Newsletter Uni Tübingen aktuell Nr. 2/2011: Forschung

Nachwuchs-Teilchenforscher zu Besuch in Physiklabors der Universität Tübingen

Kepler Center für Astro- und Teilchenphysik empfing 25 Schülerinnen und Schüler

Schülerinnen und Schüler zu Gast in Physiklabors am Kepler Center für Astro- und Teilchenphysik der Universität Tübingen. Foto: privat
Schülerinnen und Schüler zu Gast in Physiklabors am Kepler Center für Astro- und Teilchenphysik der Universität Tübingen. Foto: privat

Raus aus dem Klassenzimmer und rein in die Forschung: Im Rahmen der Internationalen Schülerforschungstage „Teilchenphysik Masterclasses“ waren Mitte März 25 Schülerinnen und Schüler im Kepler Center für Astro- und Teilchen-Physik an der Universität Tübingen zu Besuch. Die Jugendlichen schauten  den Wissenschaftlern über die Schulter und analysierten selber Daten, die bei Kollisionen zwischen Elementarteilchen am weltgrößten Beschleunigerring am CERN in Genf aufgezeichnet wurden. Die Schüler und fünf Lehrer kamen vom Martin-Gerbert-Gymnasium Horb, dem Landesgymnasium für Hochbegabte in Schwäbisch-Gmünd,  der Geschwister Scholl Schule Tübingen, dem Kepler Gymnasium Tübingen und dem Gymnasium Münsingen.

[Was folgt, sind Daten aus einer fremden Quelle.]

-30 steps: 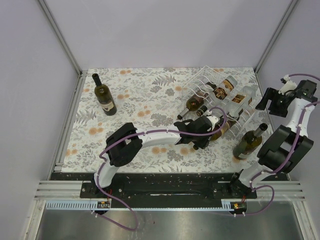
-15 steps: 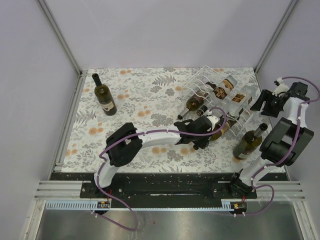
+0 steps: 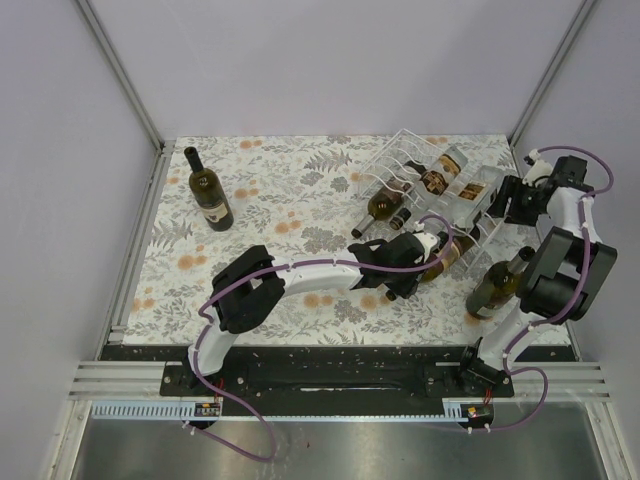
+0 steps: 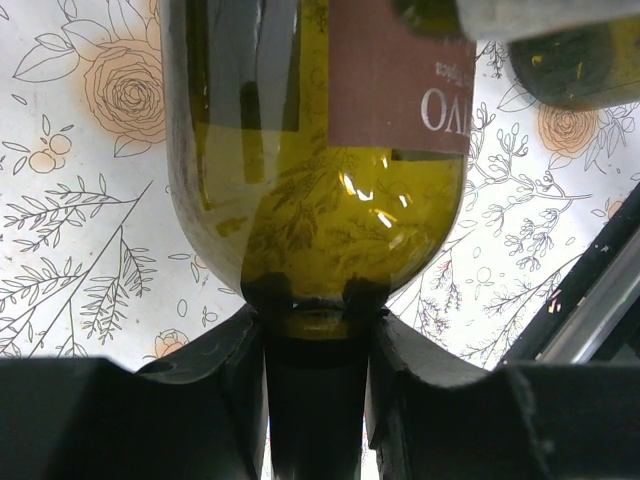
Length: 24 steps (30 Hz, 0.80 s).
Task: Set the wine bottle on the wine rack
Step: Move the wine rack to the center of the board.
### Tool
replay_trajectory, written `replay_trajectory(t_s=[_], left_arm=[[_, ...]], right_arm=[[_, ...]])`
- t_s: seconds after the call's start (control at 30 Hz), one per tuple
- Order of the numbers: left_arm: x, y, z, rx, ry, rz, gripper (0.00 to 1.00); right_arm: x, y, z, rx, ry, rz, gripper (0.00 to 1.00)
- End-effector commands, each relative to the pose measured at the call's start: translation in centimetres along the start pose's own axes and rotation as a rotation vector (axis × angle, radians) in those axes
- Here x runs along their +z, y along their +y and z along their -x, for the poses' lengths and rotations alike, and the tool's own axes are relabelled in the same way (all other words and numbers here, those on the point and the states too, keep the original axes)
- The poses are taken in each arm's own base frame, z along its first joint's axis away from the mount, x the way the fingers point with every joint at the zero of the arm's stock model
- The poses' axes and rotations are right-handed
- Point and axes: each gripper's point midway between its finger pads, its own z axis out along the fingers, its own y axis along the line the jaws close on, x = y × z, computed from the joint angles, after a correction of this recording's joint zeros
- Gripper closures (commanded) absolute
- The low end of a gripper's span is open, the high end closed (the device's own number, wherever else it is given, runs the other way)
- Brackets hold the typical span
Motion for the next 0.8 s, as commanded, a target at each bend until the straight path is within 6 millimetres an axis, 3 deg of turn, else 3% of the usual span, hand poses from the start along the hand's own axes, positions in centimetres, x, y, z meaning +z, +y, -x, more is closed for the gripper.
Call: replay_trajectory(t_s=[0.0,0.37,0.77], left_arm=[[-2.0,-2.4,4.7,-0.001,-0.128,-0.062,1.0],[-2.4,2.1,4.9,-0.07,-0.154,0.057,1.0],[-3.0,4.0,4.5,-0.079,-0.173,0.097,1.0]], right_arm=[[1.3,3.1,-0.4,-0.019,0.02,0.071,0.32],[1.7,6.7,-0.8,-0.078,0.032,0.111,0.31],[2.0,9.1,-0.6,-0.139,0.027,0.101,0.3]])
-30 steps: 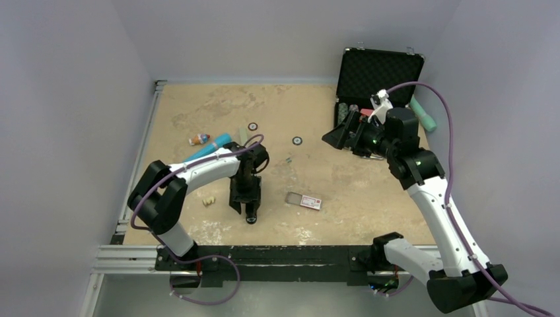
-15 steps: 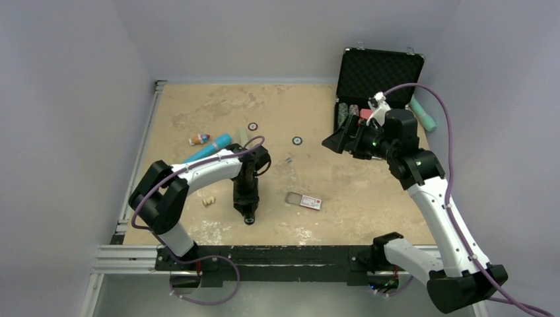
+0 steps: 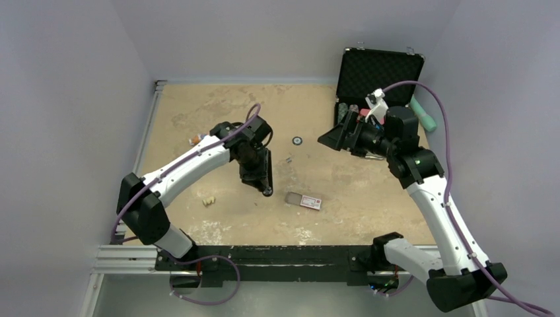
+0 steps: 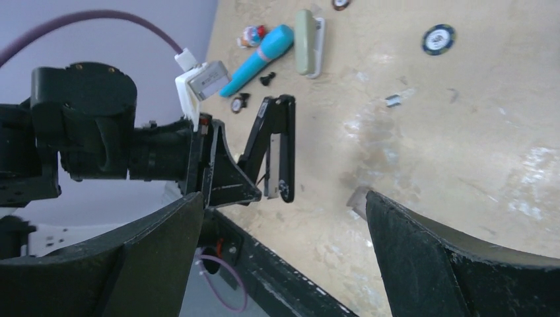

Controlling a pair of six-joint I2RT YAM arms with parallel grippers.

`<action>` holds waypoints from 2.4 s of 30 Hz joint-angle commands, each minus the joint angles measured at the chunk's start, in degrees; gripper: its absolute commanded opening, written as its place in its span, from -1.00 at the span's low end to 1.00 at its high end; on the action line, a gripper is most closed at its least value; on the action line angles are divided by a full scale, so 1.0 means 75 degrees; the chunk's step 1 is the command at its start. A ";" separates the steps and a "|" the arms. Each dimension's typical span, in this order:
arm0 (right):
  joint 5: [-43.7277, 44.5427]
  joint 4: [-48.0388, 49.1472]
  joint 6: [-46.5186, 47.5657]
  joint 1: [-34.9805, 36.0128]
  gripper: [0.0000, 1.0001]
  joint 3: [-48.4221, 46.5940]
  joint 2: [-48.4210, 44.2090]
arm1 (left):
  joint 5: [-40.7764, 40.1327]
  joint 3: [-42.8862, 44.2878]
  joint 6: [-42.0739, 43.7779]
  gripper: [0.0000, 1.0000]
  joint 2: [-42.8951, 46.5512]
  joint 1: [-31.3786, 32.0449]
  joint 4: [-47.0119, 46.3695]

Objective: Unload the staples from the stapler

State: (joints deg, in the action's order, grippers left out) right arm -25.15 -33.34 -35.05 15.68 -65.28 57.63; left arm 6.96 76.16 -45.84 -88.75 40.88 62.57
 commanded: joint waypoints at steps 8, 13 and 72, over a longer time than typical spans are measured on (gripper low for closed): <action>-0.3214 0.4173 -0.1452 -0.0023 0.96 0.1017 0.0483 | 0.1539 0.2683 0.0854 -1.00 0.0237 -0.0985 0.0176; -0.4251 0.6831 -0.2493 -0.0062 0.96 0.1902 0.0757 | 0.2801 0.2854 0.1398 -1.00 0.0384 -0.1411 -0.0380; -0.5869 1.3319 -0.6294 0.0189 0.49 0.1356 0.2787 | 0.6971 0.2470 -0.0773 -1.00 0.0372 -0.1701 -0.5801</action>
State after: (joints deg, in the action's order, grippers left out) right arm -68.99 62.57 -80.88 16.62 -52.53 78.52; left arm 55.99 94.04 -50.72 -88.27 28.18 26.52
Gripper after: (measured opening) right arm 0.743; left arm 0.368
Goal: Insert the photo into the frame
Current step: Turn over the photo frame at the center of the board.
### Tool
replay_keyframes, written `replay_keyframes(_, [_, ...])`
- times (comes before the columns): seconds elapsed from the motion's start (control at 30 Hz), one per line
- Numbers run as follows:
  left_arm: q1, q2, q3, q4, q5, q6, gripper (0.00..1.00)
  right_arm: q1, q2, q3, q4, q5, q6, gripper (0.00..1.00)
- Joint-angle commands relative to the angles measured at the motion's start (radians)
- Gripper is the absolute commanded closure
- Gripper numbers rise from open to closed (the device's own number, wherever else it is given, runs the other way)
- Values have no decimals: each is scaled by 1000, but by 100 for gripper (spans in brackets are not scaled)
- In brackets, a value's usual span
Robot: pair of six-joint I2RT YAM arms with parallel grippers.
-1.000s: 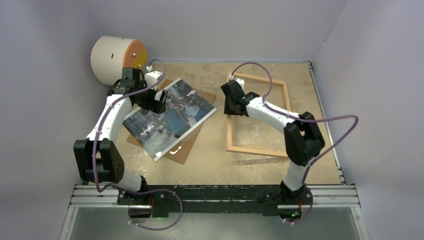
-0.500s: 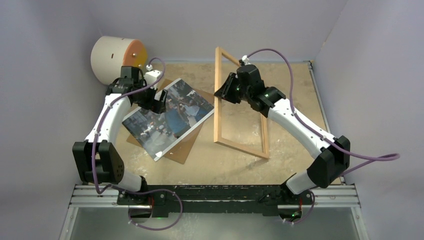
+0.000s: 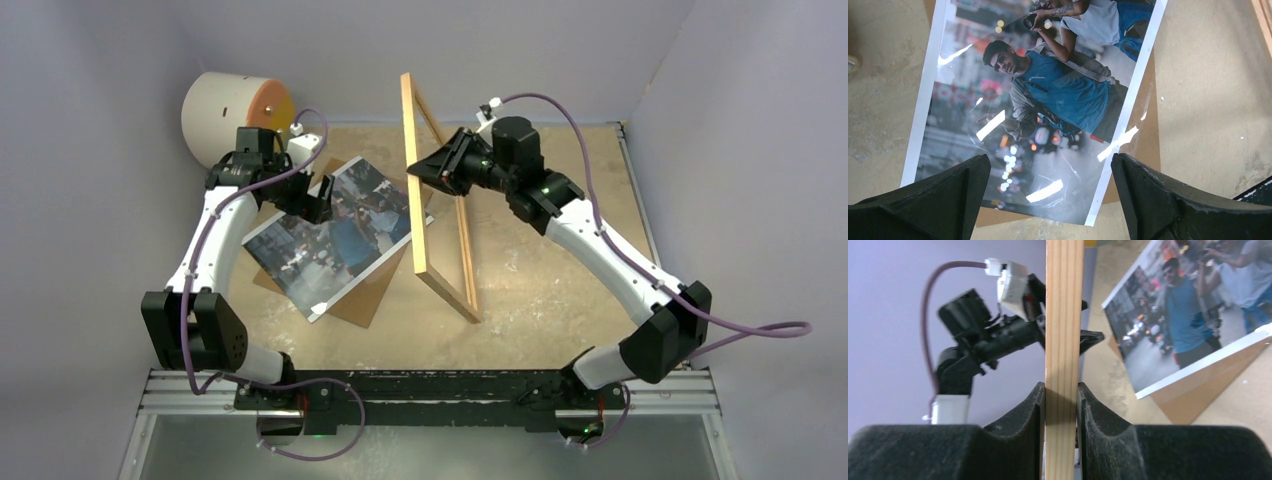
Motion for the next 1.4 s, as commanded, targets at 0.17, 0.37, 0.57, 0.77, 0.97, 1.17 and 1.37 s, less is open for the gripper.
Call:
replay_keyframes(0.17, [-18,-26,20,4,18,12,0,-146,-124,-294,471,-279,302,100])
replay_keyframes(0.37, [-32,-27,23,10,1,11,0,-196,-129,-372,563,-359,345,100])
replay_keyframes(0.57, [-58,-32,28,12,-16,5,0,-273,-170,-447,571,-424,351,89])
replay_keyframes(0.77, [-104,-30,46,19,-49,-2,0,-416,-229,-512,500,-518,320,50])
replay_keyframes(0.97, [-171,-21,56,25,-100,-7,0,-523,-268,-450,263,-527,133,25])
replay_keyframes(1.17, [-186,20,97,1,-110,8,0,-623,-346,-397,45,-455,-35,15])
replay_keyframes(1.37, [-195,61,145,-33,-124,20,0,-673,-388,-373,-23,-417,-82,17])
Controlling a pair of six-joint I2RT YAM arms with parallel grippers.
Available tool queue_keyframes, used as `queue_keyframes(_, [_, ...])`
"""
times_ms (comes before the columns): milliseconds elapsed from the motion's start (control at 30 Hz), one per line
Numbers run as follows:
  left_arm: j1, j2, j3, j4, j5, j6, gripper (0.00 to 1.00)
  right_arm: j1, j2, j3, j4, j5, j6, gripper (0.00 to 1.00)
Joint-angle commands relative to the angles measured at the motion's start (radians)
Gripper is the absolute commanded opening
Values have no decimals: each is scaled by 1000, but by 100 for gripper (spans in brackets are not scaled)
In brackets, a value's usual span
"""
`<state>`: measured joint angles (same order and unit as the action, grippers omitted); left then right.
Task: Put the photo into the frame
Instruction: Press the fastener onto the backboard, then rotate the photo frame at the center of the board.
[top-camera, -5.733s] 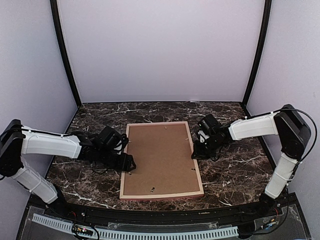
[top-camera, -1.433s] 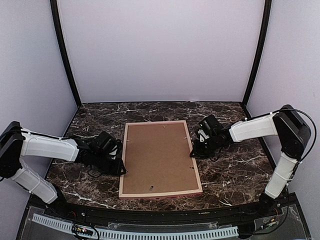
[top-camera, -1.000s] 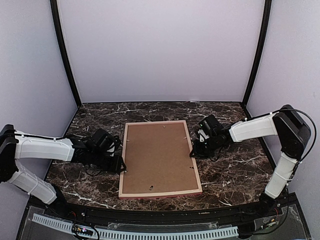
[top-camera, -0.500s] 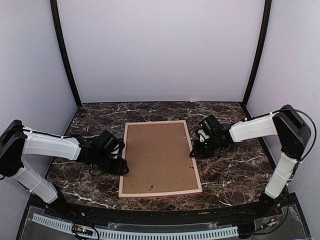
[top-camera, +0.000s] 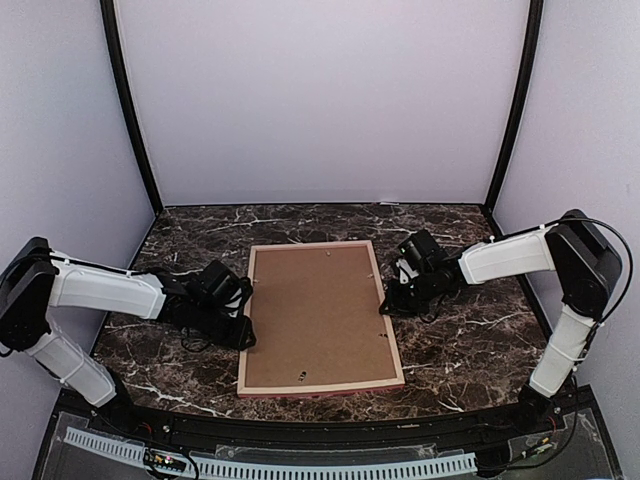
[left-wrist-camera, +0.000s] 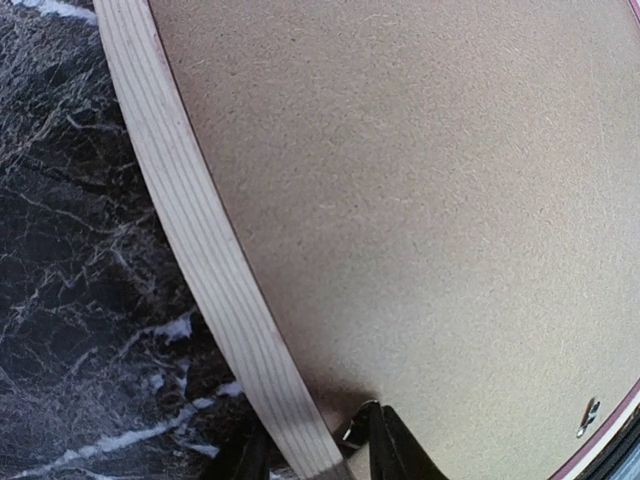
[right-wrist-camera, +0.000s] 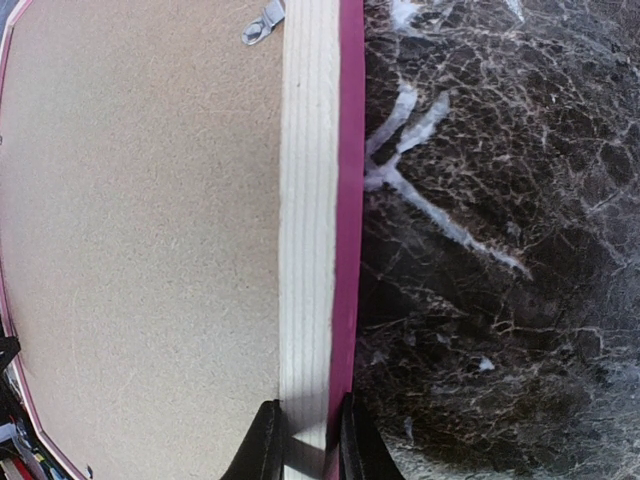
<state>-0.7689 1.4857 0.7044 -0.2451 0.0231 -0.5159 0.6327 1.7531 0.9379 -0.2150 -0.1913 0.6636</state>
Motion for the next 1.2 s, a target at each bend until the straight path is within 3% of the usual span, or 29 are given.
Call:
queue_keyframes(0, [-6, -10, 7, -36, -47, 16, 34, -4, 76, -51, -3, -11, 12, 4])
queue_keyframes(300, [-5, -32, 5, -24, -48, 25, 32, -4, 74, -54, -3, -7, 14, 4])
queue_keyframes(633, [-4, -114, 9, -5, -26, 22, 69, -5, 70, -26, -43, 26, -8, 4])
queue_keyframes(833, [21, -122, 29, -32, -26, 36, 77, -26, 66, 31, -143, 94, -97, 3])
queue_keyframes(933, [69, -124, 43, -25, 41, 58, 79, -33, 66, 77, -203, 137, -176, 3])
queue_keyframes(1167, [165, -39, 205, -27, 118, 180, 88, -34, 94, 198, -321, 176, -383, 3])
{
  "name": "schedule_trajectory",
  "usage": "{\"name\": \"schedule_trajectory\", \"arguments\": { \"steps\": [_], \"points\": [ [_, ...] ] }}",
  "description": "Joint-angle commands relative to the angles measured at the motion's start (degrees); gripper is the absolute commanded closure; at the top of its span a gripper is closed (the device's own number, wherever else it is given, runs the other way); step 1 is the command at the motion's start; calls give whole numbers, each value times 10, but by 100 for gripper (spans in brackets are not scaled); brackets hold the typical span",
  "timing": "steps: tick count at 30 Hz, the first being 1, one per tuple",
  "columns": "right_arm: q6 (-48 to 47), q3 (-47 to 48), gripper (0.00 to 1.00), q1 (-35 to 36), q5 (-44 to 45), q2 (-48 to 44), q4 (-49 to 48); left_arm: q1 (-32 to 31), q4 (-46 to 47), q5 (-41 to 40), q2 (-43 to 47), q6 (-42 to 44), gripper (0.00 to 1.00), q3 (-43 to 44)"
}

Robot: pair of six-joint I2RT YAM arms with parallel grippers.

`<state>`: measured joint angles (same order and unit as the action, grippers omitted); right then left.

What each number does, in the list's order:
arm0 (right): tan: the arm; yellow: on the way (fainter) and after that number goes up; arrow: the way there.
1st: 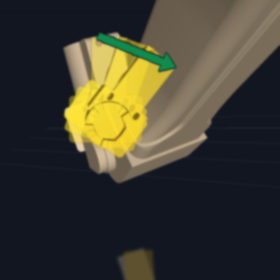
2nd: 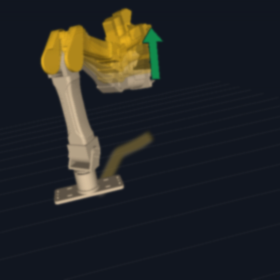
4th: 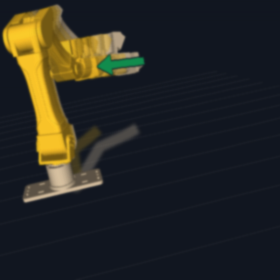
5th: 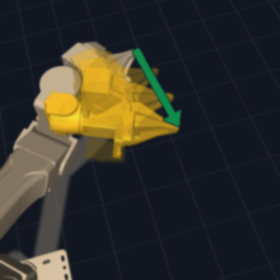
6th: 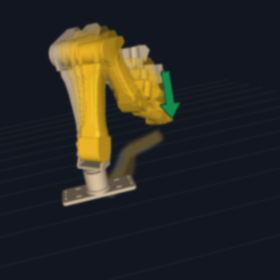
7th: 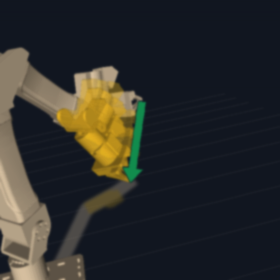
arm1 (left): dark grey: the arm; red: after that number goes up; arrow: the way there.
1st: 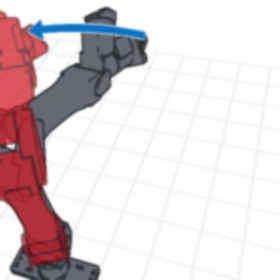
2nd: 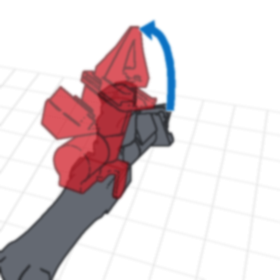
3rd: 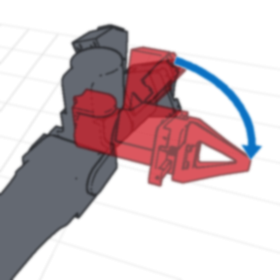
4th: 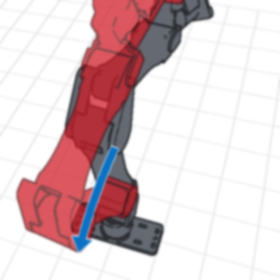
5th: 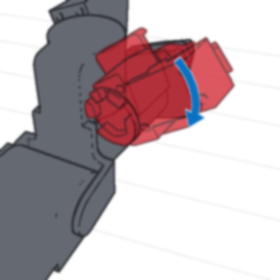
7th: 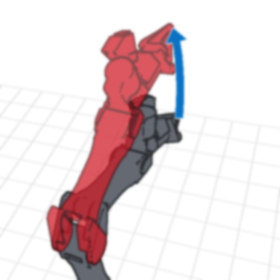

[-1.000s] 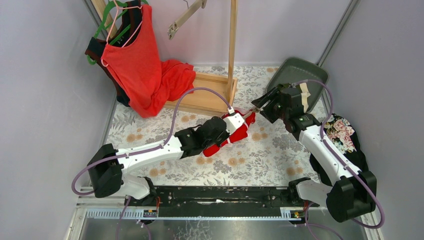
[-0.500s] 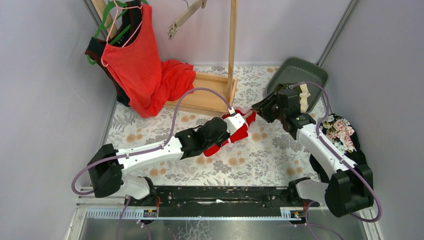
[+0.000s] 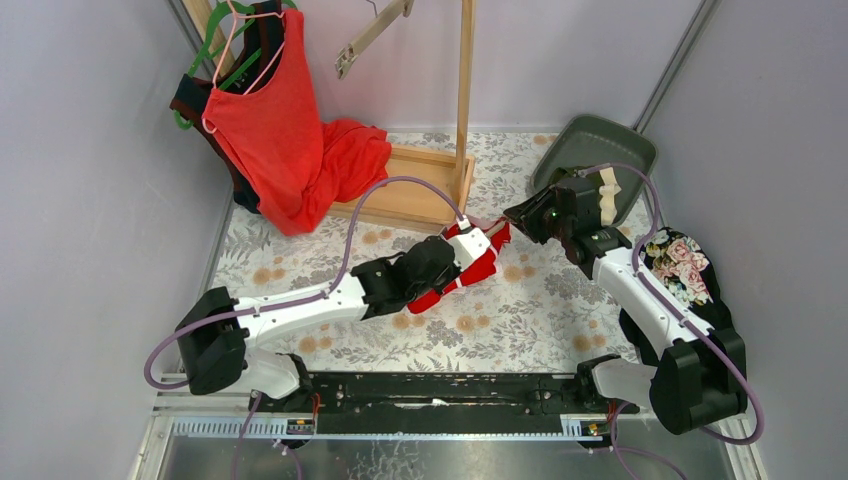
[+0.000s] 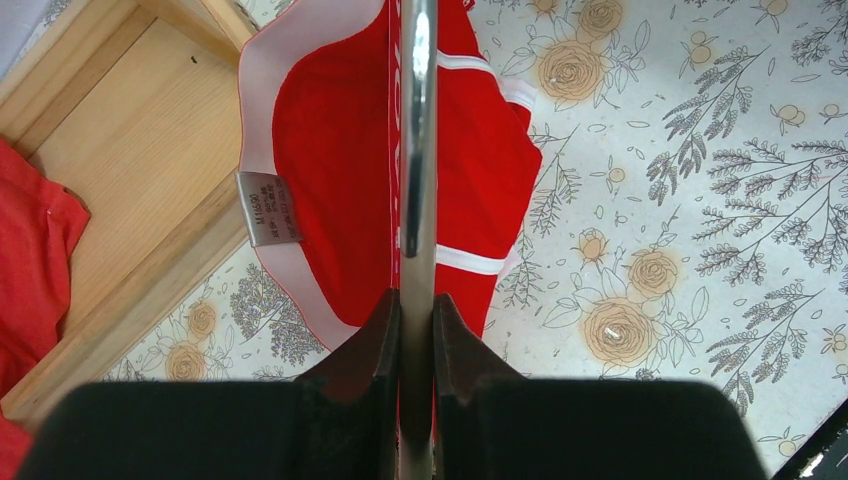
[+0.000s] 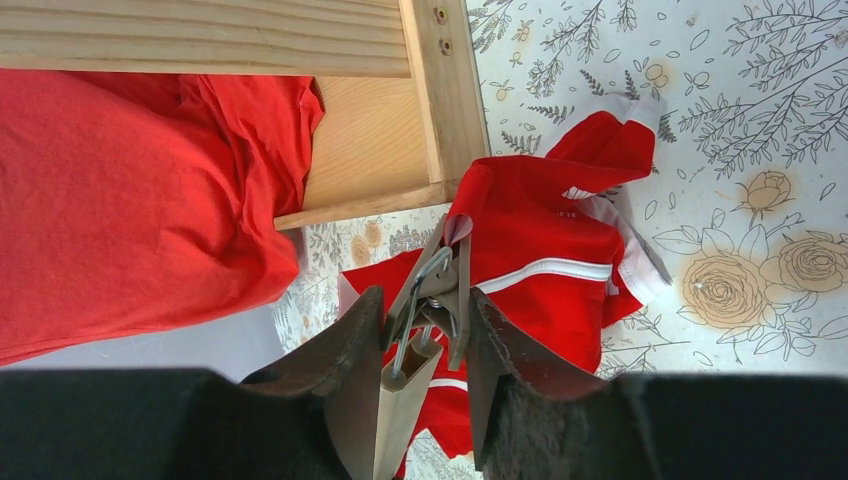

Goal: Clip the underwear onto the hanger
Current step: Open the clamp at the hanger.

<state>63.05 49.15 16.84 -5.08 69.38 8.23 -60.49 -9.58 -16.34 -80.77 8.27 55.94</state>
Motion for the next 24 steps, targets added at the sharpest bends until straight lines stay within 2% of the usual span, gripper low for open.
{"name": "schedule_trajectory", "arguments": {
  "steps": [1,7,21,22,24],
  "points": [
    [-6,6,83,5,10,-1,-17,-4,47,-25,2,7,100,-7],
    [-5,10,100,6,7,1,-17,-4,46,-26,1,8,100,-5],
    [-29,33,100,8,1,-5,-14,-9,50,-31,3,10,100,4],
    [-32,36,99,8,-3,-3,-13,-10,51,-32,3,10,100,5],
    [-35,42,89,9,-7,1,-11,-12,51,-33,2,12,100,7]
  ]
}}
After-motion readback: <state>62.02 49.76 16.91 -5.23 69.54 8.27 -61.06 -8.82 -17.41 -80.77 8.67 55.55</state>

Mit einführenden Vorträgen  wurden den Teilnehmern die nötigen Vorkenntnisse über die Elementarteilchen, die Bausteine der Materie, und über Detektoren vermittelt. Anschließend haben die Jugendlichen selber Daten ausgewertet, die bei Teilchenkollisionen in Genf aufgezeichnet wurden.  Dies haben am gleichen Tag auch Schülergruppen  in Brasilien, Frankreich,  Niederlanden und den USA getan. So konnten zum Abschluss des Forschungstags die Nachwuchs-Wissenschaftler ihre Ergebnisse in einer vom CERN moderierten internationalen  Video-Konferenzschaltung mit den anderen Schülergruppen vergleichen – ganz genau so, wie es auch in der internationalen Zusammenarbeit der Teilchenphysiker üblich ist.


Die Forschungstage „Teilchenphysik Masterclasses“ finden jährlich in 24 Ländern statt und werden von der European Particle Physics Outreach Group (EPPOG) veranstaltet. Dabei sollen 16 bis 19 Jahre alte Schülerinnen und Schüler die Gelegenheit erhalten, einen Tag lang hochmoderne Forschung in authentischer Umgebung mitzuerleben und Einblicke in die internationale Zusammenarbeit der Teilchenphysiker zu bekommen.